Entries taken from a collection:
* * *
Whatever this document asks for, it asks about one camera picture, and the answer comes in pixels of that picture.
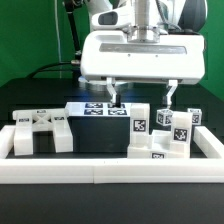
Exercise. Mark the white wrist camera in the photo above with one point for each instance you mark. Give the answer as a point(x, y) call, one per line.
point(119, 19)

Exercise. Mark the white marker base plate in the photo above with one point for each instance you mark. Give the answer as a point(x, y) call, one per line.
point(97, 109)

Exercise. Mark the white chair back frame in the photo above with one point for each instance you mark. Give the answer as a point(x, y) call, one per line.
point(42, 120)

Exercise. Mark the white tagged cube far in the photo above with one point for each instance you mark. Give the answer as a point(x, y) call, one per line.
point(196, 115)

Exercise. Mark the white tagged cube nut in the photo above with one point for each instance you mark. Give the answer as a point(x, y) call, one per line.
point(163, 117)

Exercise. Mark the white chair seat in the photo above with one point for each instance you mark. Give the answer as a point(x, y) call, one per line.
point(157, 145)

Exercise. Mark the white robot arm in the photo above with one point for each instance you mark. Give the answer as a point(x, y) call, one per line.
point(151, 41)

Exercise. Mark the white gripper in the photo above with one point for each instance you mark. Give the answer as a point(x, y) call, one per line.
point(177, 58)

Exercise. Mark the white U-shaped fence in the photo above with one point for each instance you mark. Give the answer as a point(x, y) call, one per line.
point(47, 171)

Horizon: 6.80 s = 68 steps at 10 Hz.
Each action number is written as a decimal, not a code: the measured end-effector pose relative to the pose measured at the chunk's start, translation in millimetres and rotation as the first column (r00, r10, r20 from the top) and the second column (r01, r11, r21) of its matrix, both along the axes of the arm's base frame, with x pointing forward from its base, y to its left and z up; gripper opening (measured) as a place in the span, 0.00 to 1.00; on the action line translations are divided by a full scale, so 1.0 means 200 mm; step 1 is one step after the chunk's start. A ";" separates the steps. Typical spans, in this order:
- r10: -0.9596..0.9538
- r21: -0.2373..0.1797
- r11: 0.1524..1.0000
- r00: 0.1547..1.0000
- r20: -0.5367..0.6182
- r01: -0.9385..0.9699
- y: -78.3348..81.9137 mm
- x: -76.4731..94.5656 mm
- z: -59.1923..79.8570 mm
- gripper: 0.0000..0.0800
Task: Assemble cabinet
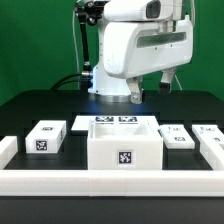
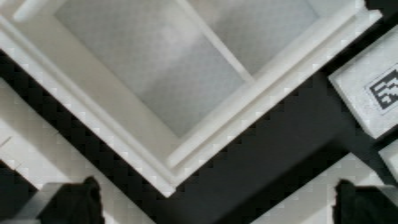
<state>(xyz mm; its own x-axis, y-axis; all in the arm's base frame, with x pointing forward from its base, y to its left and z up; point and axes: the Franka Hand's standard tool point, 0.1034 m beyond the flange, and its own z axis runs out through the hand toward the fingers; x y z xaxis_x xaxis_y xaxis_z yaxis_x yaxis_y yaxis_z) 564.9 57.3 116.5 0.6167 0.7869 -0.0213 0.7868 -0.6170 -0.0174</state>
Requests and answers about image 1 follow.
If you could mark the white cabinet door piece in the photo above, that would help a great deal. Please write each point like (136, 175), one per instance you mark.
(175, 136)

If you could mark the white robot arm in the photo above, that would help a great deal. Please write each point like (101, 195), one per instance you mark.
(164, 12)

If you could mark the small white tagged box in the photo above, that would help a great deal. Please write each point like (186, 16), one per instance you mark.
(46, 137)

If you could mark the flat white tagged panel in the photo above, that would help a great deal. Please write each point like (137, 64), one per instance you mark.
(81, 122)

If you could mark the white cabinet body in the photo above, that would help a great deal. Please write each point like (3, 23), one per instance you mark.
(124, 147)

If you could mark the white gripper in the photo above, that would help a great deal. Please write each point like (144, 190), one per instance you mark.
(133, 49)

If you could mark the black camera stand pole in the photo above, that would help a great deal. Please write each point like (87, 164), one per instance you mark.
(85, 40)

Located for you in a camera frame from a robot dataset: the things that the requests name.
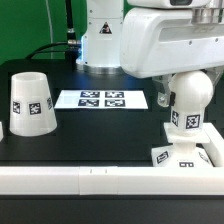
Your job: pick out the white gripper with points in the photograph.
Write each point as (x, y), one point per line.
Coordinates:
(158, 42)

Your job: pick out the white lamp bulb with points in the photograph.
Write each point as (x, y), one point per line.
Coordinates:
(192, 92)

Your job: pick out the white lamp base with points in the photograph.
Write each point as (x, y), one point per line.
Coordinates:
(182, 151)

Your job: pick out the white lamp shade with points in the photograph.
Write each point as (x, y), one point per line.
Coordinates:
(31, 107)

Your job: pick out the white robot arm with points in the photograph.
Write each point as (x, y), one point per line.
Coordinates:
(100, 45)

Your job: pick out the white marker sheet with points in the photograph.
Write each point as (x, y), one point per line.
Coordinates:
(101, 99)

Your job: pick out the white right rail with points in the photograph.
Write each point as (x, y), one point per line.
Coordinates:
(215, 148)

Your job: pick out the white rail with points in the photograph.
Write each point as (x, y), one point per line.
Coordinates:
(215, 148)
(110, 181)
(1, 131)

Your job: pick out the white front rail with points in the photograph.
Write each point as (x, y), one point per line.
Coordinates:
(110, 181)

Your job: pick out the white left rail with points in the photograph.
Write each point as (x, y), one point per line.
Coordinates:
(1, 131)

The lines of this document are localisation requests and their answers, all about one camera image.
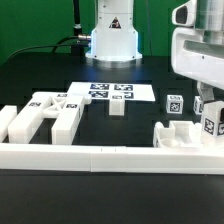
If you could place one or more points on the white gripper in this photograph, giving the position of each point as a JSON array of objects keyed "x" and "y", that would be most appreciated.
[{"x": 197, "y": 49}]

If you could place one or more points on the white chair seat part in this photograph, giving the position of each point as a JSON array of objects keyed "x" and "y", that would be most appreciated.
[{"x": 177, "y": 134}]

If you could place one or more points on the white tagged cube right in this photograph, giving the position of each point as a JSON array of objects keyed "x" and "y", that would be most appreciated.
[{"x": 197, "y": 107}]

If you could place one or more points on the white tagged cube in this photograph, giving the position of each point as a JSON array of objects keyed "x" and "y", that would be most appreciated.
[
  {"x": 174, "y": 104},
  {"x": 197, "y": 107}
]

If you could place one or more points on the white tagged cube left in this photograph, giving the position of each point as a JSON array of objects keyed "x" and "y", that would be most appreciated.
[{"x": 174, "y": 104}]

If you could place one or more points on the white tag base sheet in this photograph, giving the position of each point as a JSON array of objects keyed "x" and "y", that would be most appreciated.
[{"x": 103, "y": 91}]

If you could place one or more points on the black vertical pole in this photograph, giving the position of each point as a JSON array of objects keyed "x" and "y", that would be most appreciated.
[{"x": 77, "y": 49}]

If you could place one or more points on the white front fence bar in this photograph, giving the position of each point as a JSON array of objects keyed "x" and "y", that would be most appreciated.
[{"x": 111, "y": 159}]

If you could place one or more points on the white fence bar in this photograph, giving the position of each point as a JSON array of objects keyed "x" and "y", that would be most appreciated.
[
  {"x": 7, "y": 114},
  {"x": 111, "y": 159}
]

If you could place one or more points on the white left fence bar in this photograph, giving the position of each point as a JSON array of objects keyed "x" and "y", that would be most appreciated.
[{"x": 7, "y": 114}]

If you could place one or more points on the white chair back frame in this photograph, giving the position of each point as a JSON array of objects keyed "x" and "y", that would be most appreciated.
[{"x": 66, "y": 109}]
* * *
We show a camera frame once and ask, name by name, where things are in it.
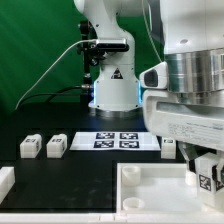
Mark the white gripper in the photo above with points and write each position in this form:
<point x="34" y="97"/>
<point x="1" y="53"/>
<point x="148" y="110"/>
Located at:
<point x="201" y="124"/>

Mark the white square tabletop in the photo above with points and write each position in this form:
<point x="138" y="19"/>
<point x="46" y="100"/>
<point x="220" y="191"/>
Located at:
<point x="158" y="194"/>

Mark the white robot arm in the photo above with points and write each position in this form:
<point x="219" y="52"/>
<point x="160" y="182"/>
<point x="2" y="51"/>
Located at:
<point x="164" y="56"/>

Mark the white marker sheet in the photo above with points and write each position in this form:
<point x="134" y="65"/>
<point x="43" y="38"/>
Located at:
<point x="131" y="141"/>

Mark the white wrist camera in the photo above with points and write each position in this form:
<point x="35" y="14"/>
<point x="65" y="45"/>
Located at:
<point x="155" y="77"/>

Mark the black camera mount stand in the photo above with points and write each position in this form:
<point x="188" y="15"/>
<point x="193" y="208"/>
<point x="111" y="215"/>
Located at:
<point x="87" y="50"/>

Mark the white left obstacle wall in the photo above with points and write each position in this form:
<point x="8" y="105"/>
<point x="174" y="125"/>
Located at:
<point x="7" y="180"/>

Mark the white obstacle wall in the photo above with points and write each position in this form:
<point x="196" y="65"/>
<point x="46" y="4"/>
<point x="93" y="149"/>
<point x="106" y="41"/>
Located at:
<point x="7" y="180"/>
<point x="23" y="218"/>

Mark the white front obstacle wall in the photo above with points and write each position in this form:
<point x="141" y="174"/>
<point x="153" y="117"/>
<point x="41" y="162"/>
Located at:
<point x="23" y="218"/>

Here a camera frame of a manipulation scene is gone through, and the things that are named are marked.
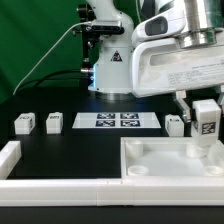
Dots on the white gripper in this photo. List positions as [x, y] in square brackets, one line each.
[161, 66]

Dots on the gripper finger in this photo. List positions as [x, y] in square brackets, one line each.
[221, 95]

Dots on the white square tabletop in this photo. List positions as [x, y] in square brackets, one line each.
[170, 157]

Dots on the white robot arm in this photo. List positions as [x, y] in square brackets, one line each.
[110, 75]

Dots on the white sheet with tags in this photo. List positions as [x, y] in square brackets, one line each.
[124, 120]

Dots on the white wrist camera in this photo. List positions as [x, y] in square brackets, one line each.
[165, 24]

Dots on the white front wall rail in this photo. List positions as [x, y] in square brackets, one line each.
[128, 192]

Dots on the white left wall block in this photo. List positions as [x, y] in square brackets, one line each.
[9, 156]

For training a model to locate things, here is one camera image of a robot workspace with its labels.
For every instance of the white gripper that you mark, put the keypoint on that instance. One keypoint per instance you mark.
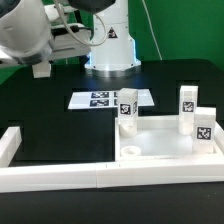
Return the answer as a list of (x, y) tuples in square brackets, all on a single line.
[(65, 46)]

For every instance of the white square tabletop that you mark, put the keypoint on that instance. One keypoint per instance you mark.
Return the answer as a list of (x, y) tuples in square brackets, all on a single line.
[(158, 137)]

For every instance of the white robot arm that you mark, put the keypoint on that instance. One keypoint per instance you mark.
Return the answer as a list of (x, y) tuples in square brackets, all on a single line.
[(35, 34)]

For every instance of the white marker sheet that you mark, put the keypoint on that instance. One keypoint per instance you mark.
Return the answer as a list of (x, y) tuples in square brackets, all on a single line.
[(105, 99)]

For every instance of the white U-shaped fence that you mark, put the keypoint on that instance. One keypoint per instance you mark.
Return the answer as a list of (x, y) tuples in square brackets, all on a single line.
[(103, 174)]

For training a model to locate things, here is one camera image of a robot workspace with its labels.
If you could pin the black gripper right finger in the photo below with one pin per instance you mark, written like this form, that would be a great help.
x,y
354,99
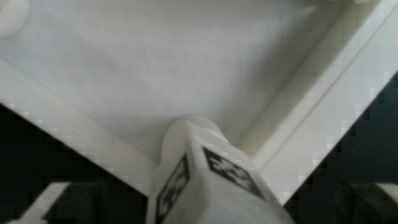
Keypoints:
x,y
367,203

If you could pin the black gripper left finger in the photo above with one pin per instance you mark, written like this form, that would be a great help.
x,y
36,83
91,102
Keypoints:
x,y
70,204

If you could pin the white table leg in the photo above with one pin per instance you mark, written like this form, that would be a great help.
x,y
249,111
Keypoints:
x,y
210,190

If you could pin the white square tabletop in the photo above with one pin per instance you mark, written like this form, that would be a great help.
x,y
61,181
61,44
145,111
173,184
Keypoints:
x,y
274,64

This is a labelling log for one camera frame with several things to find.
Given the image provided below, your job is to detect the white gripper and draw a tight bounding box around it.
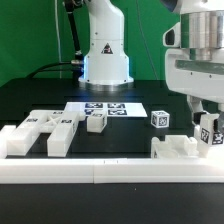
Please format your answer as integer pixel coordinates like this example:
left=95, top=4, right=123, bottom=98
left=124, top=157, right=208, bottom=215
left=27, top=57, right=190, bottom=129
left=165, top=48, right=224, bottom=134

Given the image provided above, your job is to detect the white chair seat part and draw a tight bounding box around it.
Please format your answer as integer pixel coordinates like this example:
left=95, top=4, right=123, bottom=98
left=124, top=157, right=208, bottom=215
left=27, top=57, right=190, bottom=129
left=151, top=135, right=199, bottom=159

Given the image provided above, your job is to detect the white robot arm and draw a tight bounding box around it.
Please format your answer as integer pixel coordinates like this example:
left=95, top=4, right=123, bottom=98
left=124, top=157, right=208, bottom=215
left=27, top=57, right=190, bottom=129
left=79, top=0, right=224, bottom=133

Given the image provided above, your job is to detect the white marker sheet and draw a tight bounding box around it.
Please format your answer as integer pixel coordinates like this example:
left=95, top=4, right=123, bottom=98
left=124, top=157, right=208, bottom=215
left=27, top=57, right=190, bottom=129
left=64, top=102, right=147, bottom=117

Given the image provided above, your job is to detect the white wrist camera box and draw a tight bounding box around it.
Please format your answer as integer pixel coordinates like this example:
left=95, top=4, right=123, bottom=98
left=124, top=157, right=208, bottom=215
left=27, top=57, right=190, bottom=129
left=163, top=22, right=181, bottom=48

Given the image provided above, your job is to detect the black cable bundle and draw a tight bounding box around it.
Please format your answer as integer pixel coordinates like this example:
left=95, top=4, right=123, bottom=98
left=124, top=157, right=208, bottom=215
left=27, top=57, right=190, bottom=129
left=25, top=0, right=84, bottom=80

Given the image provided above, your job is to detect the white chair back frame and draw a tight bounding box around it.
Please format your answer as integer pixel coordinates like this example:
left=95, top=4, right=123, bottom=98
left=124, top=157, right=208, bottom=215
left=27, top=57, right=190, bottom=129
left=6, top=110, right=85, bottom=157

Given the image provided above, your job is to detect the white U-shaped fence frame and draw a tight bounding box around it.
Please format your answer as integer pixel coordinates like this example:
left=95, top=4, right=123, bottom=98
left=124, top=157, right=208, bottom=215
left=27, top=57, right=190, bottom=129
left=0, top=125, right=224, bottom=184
* * *
● **WHAT YOU WILL DO**: With the pictures removed, print only the lines starting at the line that has "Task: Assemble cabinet" and ending at the line that has "<state>(xyz mm; its", both ends included, exactly as they stand above.

● **TASK RESPONSE**:
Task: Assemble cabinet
<state>(xyz mm; its own x-axis, y-axis; all in the arm's base frame, with x pointing forward from its base, y to its left and z up; point and axes: the Franka Hand's standard tool point, 0.1034 m beyond the flange, and its own z axis runs out through the hand toward the fingers; x y z xaxis_x xaxis_y xaxis_z yaxis_x yaxis_y yaxis_z) 564.9 57.3 116.5 0.6167 0.7869 -0.0213 0.7868 -0.6170 -0.0174</state>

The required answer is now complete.